Al mismo tiempo se tomaron algunas medidas de carácter restrictivo contra el paganismo; así se prohibió realizar sacrificios y adivinaciones en los domicilios privados. No obstante, la medida con más futuro fue la decisión de Constantino de educar cristianamente a sus hijos. Él, sin embargo, sólo parece que aceptó ser bautizado por un cura arriano en el lecho de muerte, si bien había promocionado la condena del arrianismo como herejía durante la celebración del Concilio de Nicea en el 325.
Constantino fue considerado por la Iglesia como un gran protector, que no sólo le dio la paz, sino también la oportunidad de difundirse sin trabas por todo el Imperio.
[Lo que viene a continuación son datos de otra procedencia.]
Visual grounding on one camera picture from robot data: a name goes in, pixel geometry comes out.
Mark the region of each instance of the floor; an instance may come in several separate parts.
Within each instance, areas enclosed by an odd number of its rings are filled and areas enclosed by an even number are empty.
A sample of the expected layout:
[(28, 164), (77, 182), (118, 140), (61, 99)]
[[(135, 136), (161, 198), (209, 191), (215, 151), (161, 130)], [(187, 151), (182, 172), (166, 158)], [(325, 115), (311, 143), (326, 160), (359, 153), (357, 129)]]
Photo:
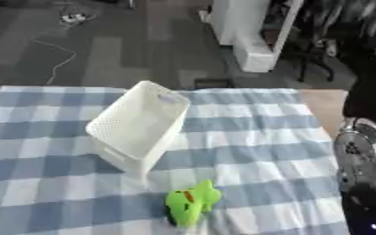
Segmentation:
[(172, 89), (192, 89), (196, 78), (233, 78), (236, 87), (348, 90), (355, 78), (337, 60), (336, 81), (329, 83), (314, 66), (305, 83), (296, 82), (297, 66), (279, 62), (272, 73), (243, 73), (230, 48), (220, 48), (197, 10), (212, 0), (137, 0), (137, 9), (80, 1), (96, 18), (61, 30), (59, 1), (14, 0), (0, 6), (0, 84), (44, 85), (52, 68), (70, 57), (33, 41), (74, 51), (73, 61), (57, 70), (51, 85), (129, 88), (150, 79)]

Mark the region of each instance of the blue and white checkered tablecloth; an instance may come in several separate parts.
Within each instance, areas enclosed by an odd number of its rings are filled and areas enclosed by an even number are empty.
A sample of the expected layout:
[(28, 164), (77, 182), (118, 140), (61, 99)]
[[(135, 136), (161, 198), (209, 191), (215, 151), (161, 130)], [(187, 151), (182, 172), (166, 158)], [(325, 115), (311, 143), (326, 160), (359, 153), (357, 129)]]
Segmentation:
[[(123, 93), (0, 89), (0, 235), (348, 234), (330, 138), (295, 90), (182, 92), (193, 105), (148, 187), (84, 131)], [(223, 199), (195, 228), (170, 226), (166, 192), (204, 179)]]

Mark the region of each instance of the green stuffed toy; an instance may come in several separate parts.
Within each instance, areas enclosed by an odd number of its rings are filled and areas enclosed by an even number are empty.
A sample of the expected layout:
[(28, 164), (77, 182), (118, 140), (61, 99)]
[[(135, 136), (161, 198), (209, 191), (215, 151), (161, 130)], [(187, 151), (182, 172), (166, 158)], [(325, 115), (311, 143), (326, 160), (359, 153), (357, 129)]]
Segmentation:
[(168, 220), (173, 226), (188, 228), (194, 225), (201, 212), (210, 212), (211, 206), (221, 199), (211, 180), (186, 190), (173, 191), (165, 199)]

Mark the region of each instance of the basket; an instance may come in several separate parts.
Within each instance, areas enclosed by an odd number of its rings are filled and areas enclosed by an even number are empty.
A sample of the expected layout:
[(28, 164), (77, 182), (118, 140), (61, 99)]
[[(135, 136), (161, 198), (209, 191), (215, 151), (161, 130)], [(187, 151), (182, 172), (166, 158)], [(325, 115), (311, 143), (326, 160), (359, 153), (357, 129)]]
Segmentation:
[(91, 121), (86, 132), (101, 158), (143, 176), (181, 131), (190, 104), (182, 95), (143, 81)]

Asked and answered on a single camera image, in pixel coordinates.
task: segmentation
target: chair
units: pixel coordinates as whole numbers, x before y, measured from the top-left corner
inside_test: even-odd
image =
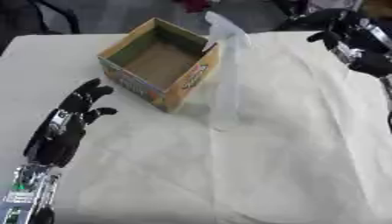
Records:
[[[71,10],[63,10],[46,0],[0,0],[0,55],[16,36],[60,34],[49,29],[40,6],[62,15],[69,23],[72,34],[81,33],[79,20]]]
[[[282,24],[280,24],[275,31],[288,31],[288,30],[313,30],[309,26],[309,22],[314,20],[312,13],[315,11],[322,11],[327,8],[333,7],[333,3],[328,3],[331,0],[324,0],[325,5],[320,6],[323,0],[272,0],[275,5],[288,17]],[[357,11],[362,4],[363,0],[352,0],[352,4],[347,6],[346,9]]]
[[[27,1],[29,1],[31,5],[36,8],[43,33],[47,33],[47,32],[51,33],[52,31],[50,31],[47,25],[45,24],[44,15],[42,14],[42,11],[39,9],[39,5],[43,5],[53,11],[56,11],[61,16],[63,16],[68,22],[72,34],[81,33],[81,28],[79,27],[79,19],[77,18],[77,16],[72,10],[69,9],[63,10],[60,7],[48,3],[46,0],[27,0]]]

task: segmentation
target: wrinkled fabric
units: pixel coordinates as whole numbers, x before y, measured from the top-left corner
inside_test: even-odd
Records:
[[[1,190],[46,113],[102,77],[115,93],[97,107],[119,114],[88,128],[64,170],[56,223],[392,223],[381,85],[309,35],[250,35],[240,122],[224,132],[209,127],[217,76],[165,114],[103,78],[95,55],[122,35],[17,38],[0,58]]]

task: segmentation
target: open cardboard box
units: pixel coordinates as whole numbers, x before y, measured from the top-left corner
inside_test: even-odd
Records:
[[[98,55],[105,74],[163,111],[181,105],[218,62],[218,46],[153,18]]]

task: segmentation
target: floor
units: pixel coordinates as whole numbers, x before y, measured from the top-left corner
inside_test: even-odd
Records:
[[[75,11],[83,33],[124,33],[157,17],[199,34],[208,34],[205,12],[186,13],[172,0],[50,0]],[[268,0],[221,0],[210,9],[238,24],[246,32],[266,32],[284,21],[284,14]],[[44,10],[52,30],[67,32],[64,18]]]

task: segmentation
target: robotic hand
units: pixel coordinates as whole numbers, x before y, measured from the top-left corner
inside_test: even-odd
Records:
[[[376,21],[350,10],[323,10],[314,13],[323,31],[308,38],[322,40],[348,68],[374,76],[385,88],[388,98],[388,125],[392,132],[392,24]]]
[[[11,189],[0,205],[4,224],[53,224],[53,197],[60,169],[74,157],[85,128],[97,118],[114,115],[113,108],[91,109],[94,102],[113,92],[99,87],[99,79],[74,90],[54,109],[33,134],[24,155],[28,163],[15,171]]]

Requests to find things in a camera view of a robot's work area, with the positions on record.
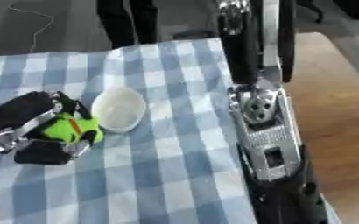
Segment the table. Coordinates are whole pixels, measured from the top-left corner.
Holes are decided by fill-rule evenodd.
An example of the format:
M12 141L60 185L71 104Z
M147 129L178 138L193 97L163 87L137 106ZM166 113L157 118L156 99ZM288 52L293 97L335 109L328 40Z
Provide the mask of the table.
M128 86L148 104L131 133L107 133L74 163L2 157L0 224L256 223L235 153L229 84L218 39L0 57L0 103L62 90L90 106L103 89Z
M359 73L325 37L298 38L286 86L321 189L343 223L359 224Z

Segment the wooden table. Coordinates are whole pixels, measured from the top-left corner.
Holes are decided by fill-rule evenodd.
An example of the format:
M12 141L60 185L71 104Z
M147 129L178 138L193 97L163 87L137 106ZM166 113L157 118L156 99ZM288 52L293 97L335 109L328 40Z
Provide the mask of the wooden table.
M323 192L343 223L359 224L359 73L325 36L300 34L286 90Z

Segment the gray floor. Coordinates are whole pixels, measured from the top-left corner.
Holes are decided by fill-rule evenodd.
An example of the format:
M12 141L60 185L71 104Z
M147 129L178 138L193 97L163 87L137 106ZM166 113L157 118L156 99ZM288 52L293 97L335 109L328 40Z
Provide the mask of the gray floor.
M175 32L214 26L214 0L155 2L159 7L161 41L170 40ZM298 31L324 33L359 71L359 21L349 19L332 0L316 3L327 13L325 22L315 24L314 14L299 7ZM28 53L33 34L50 21L47 17L8 10L9 4L55 16L53 25L37 37L37 53L109 50L109 41L95 15L94 0L0 0L0 55Z

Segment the orange stripe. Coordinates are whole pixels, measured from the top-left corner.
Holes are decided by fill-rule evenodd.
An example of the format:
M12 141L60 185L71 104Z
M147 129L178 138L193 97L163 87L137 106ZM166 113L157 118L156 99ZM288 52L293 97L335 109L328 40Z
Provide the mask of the orange stripe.
M74 119L69 119L69 122L72 125L72 128L74 128L74 130L77 132L77 134L79 134L81 136L81 130L79 128L79 125L77 125L76 121Z

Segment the cable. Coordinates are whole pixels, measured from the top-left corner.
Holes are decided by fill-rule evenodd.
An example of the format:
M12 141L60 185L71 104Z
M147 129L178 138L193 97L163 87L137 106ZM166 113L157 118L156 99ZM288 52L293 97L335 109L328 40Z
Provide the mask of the cable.
M40 30L36 31L34 33L34 35L33 35L32 47L30 49L30 53L33 53L35 48L37 47L37 36L41 32L43 32L45 29L49 28L49 26L51 26L54 23L55 18L54 18L54 16L46 15L46 14L43 14L43 13L40 13L40 12L37 12L37 11L34 11L34 10L21 10L21 9L13 7L13 5L14 5L14 3L8 5L8 9L13 10L13 11L20 11L20 12L23 12L23 13L32 13L32 14L35 14L35 15L38 15L38 16L41 16L41 17L50 18L50 22L47 23L46 25L44 25Z

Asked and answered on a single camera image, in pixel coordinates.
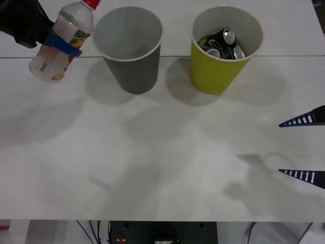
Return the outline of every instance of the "white table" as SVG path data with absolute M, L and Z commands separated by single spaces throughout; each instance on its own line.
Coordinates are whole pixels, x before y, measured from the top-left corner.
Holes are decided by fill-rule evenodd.
M 77 0 L 39 0 L 51 20 L 59 10 Z M 311 0 L 102 0 L 95 11 L 95 22 L 105 13 L 123 6 L 140 6 L 154 12 L 162 21 L 162 56 L 190 55 L 190 27 L 202 10 L 227 4 L 256 16 L 264 29 L 265 42 L 258 55 L 324 55 L 322 31 Z M 32 57 L 30 50 L 17 46 L 11 37 L 0 34 L 0 56 Z M 92 39 L 84 43 L 83 56 L 99 56 Z
M 55 19 L 66 1 L 41 3 Z M 256 15 L 265 44 L 215 97 L 192 87 L 189 58 L 175 56 L 189 55 L 194 16 L 222 3 Z M 161 18 L 161 54 L 174 56 L 139 96 L 89 57 L 91 39 L 88 57 L 48 84 L 29 74 L 33 51 L 0 35 L 0 219 L 324 222 L 325 191 L 278 172 L 325 168 L 323 127 L 277 127 L 325 104 L 310 0 L 103 1 L 96 19 L 127 5 Z

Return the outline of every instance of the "bottle cap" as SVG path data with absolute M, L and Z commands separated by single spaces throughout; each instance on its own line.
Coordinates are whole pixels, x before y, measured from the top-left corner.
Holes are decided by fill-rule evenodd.
M 98 5 L 98 0 L 83 0 L 83 1 L 93 9 L 96 9 Z

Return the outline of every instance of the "soda can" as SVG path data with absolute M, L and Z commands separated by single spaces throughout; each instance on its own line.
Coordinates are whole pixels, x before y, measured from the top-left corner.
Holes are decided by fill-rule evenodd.
M 244 58 L 245 54 L 243 52 L 243 50 L 237 46 L 234 47 L 233 49 L 231 49 L 229 52 L 225 53 L 224 56 L 222 56 L 221 58 L 224 59 L 241 59 Z
M 241 49 L 243 49 L 243 48 L 242 48 L 242 45 L 241 45 L 240 42 L 238 41 L 238 38 L 237 38 L 237 37 L 235 37 L 235 41 L 234 41 L 234 43 L 231 44 L 231 45 L 229 45 L 229 47 L 230 47 L 231 49 L 234 49 L 235 47 L 240 47 Z
M 218 32 L 199 40 L 199 44 L 216 49 L 224 49 L 235 42 L 235 33 L 230 28 L 223 28 Z
M 220 50 L 218 50 L 218 49 L 211 48 L 211 47 L 207 47 L 207 46 L 204 46 L 204 45 L 201 45 L 201 44 L 199 44 L 199 47 L 203 51 L 205 51 L 206 53 L 210 54 L 211 56 L 220 58 L 221 55 L 223 55 L 223 53 Z

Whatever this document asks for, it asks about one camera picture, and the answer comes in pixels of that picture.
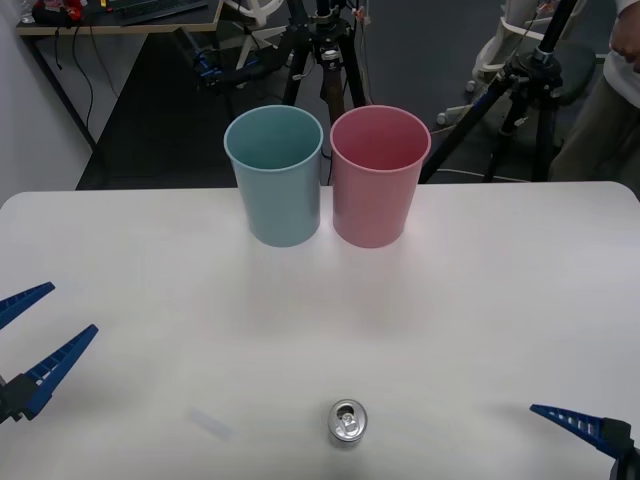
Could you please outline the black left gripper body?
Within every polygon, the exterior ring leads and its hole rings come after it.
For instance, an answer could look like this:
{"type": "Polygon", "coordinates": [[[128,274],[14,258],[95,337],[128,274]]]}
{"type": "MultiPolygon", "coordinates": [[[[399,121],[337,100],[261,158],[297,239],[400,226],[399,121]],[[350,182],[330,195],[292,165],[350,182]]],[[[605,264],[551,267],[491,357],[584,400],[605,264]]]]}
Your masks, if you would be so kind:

Si su conducta privada no hubiese dejado tanto que desear, no cabe duda de que sería venerado con los máximos honores, como lo fue su madre, Santa Helena. No obstante, no muy lejos de la iglesia de Santa Sofía, Constantino fue enterrado y adorado como "el decimotercer apóstol".

2 comentarios:

Miguel Ángel de Mòstoles dijo...

"El decimotercer apostol", ¡lo qué aprendo contigo!

FRANCISCO GIJON dijo...

Pues sí Miguel.
Fue enterrado junto a la Iglesia de los Santos Apóstoles, en Constantinopla, en un soberbio mausoleo situado en el centro de los doce cenotafios de los apóstoles. La iglesia griega ortodoxa todavía hoy lo venera como el TRISKAIDÉKATOS APÓSTOLOS.
Para saber más te recomiendo leer el primer capítulo de mi libro EL SECRETO DE NICEA (ahí verás cómo opino yo que se llevaba con Licinio)

Un abrazo y gracias por pasarte. Estás en tu casa.